Tally the lines below that contain "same" and reply with only the tally.
DATA PROVIDED Start Marker
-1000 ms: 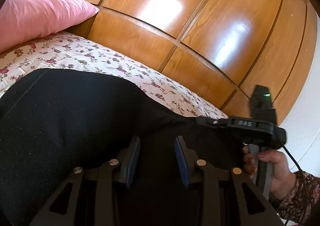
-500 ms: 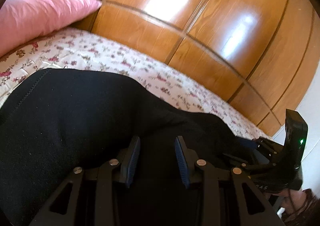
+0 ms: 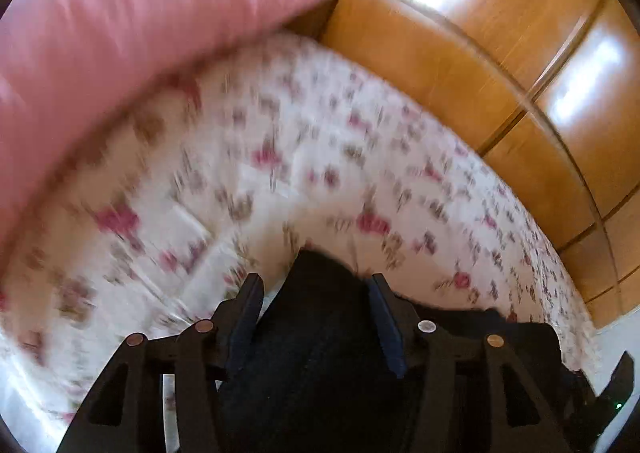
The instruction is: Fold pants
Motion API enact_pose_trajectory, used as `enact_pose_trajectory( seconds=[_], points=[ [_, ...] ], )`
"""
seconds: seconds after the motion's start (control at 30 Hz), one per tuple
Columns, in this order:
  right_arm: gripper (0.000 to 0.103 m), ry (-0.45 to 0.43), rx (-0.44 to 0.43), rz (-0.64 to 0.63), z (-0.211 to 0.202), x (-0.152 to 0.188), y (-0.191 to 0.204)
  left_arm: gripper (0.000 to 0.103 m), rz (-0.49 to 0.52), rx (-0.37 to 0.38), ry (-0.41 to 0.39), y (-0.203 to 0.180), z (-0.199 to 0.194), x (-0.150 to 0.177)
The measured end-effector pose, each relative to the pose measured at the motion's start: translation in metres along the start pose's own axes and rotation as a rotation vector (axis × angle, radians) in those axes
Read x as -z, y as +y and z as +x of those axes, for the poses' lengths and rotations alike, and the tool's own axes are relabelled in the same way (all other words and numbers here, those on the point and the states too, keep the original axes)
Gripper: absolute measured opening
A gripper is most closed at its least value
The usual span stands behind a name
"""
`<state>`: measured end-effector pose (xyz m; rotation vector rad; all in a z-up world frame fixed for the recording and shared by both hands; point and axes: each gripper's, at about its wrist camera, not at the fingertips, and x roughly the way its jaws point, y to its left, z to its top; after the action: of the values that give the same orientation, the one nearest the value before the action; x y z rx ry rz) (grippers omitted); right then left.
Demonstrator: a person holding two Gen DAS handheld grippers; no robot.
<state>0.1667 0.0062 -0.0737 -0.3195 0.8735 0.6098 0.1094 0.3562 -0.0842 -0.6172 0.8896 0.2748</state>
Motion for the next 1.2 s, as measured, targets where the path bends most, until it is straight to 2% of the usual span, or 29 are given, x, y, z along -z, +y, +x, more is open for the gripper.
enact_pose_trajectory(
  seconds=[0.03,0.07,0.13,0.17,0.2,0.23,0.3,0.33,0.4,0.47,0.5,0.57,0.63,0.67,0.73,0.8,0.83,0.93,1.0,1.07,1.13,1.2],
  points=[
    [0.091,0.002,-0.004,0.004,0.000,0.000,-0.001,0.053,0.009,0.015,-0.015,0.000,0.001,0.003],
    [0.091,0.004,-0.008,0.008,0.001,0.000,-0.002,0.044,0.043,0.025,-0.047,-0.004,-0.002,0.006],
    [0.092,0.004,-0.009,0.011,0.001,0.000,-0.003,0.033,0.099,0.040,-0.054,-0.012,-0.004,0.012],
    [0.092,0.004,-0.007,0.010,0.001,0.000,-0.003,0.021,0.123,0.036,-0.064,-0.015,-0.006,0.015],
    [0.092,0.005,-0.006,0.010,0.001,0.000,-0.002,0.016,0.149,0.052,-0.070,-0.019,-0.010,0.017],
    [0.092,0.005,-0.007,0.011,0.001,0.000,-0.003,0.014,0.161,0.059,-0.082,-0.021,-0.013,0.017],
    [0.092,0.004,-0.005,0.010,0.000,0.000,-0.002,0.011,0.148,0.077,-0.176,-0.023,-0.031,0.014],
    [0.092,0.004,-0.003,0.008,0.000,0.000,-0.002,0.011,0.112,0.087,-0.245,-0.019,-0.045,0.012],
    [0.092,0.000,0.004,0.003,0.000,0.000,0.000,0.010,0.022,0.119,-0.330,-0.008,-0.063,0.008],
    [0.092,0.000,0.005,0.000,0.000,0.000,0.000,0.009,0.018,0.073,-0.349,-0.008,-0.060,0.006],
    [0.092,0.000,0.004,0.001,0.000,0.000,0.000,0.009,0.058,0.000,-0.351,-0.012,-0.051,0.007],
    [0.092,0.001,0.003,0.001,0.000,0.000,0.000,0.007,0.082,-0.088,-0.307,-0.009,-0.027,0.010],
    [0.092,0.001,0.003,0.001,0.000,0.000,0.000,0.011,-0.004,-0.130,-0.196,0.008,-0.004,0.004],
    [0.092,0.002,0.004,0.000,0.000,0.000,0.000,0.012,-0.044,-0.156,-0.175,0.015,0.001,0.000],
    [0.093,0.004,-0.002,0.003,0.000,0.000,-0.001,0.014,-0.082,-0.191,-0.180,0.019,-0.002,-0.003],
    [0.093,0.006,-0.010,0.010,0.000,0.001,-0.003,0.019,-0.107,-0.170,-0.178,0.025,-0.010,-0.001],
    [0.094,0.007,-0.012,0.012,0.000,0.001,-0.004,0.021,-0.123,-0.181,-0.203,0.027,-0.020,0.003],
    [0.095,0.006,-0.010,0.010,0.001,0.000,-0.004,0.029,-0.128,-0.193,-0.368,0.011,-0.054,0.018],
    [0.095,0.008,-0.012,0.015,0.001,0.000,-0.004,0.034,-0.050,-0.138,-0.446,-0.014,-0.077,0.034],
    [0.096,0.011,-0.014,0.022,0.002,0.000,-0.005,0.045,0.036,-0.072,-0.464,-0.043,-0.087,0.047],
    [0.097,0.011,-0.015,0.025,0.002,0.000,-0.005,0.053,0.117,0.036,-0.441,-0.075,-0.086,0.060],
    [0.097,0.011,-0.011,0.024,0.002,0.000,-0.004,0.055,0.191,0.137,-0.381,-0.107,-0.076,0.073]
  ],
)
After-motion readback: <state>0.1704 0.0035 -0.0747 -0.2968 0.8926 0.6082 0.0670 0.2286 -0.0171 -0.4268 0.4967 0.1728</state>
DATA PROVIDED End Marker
FINISHED TASK:
2